When Don Bluth’s films disappeared from the public eye by the end of the 90s, Pixar was there to pick up the slack with increasingly thematically complex and mature children’s entertainment. If films like All Dogs Go to Heaven and An American Tail were the definitive children’s movies of the 1980s, Disney had a brief resurgence in the 1990s with Aladdin, Beauty and the Beast, and The Lion King before Pixar arose from their umbrella to define modern American animation. Toy Story 3, Up, and The Incredibles aren’t just the best children movies of the last decade; they’re some of the best movies period of the last ten years. The first 15 minutes of Up is arguably the most emotionally powerful sequence in the last five years of cinema. One almost has to pity Pixar at this point because they have set the bar so impossibly high for themselves. Any thing short of making me curl up in a ball and making me sob uncontrollably becomes a disappointment. 2012’s Brave is a good film, but it’s high on the adventure and low on the emotional impact that has grown to define the best of the Pixar experience.

Brave2

Following the well-trod path of rebellious princesses unhappy with the arranged marriages set up by their parents, Brave forges its own identity with a cast over-flowing with memorable characters and a stunning visual sensibility. Merida (Choke‘s Kelly MacDonald) is the bushy-haired tomboy daughter of the boisterous Scottish King Fergus and the strict but loving Queen Elinor (Stranger than Fiction‘s Emma Thompson). Merida would rather be in the woods with her horse Angus shooting her bow and arrow and exploring the wilderness than learning how to be a proper princess.
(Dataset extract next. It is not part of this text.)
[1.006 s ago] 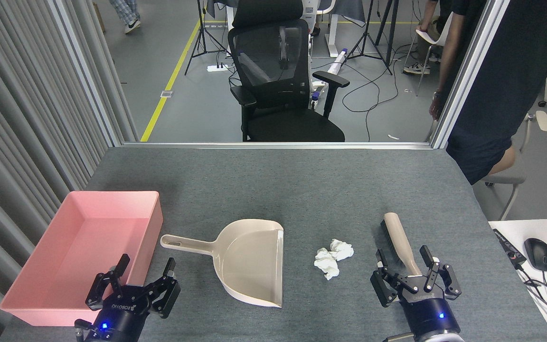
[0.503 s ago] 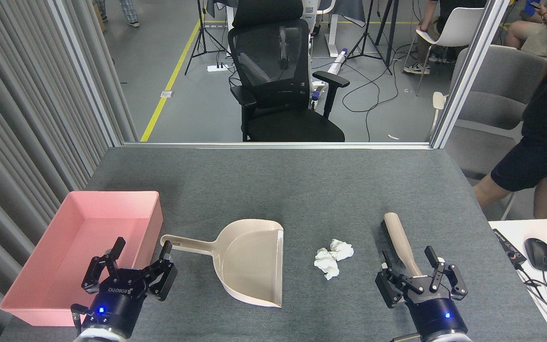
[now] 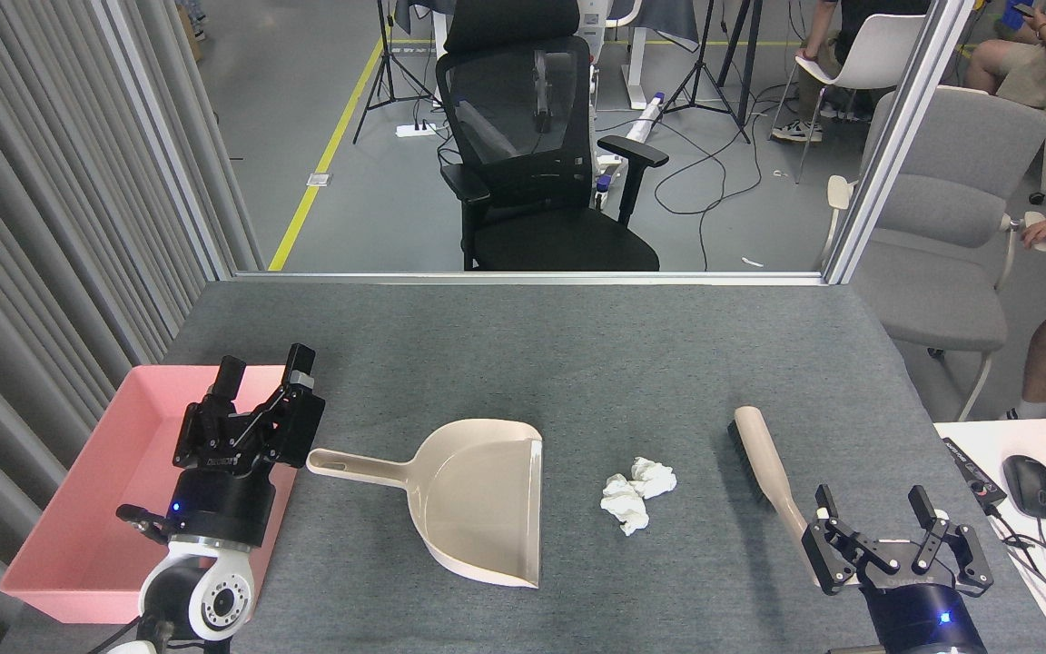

And when she learns that her mother and father have arranged suitors from the three most powerful clans in the kingdom to seek her hand in marriage, she quickly runs away where she encounters a witch in the forest which grants her a wish to change her fate. And clearly, that wish comes with a price.

Let me get my biggest compliment towards the film out of the way because it is a massive reason why this score isn’t lower (that and Kelly MacDonald’s performance and the movie’s consistent sense of humor but I’m getting ahead of myself). Brave is one of the most beautifully animated films that I’ve ever watched. Apparently, Pixar had to completely remake their animation software (which they had never done before; it had simply been upgrades not a complete overhaul) for Brave and it shows. While the character animations are par for the course for Pixar (though the hair, obviously, is exceptional in this film), the consistent scenic panoramas of the Scottish countryside are just stunning. I could watch this movie with the sound off at times because it was just that gorgeous. The film never stopped stunning me with its sheer beauty.

Brave3

And Kelly MacDonald remains a criminally under-appreciated talent (though her recent turn on Boardwalk Empire seems to be raising her level of American pop culture infiltration). Still, for anyone who’s seen Trainspotting, Choke, or The Girl in the Cafe (an indie film that my dad weirdly really enjoys), you know she’s a supremely talented actress. You only hear her voice in this film, but she does a wonderful job of bringing Merida to life (although she sounds very grown-up in her opening narration though I forgot about that as the film progressed). Emma Thompson is just one of the greatest actresses of her peer group, and she brought a wonderfully subtle interpretation to Queen Elinor. And there was a whole host of great performances although another shout out would be for Harry Potter‘s Julie Walters as the Witch whose powers have a higher price than Merida could have expected.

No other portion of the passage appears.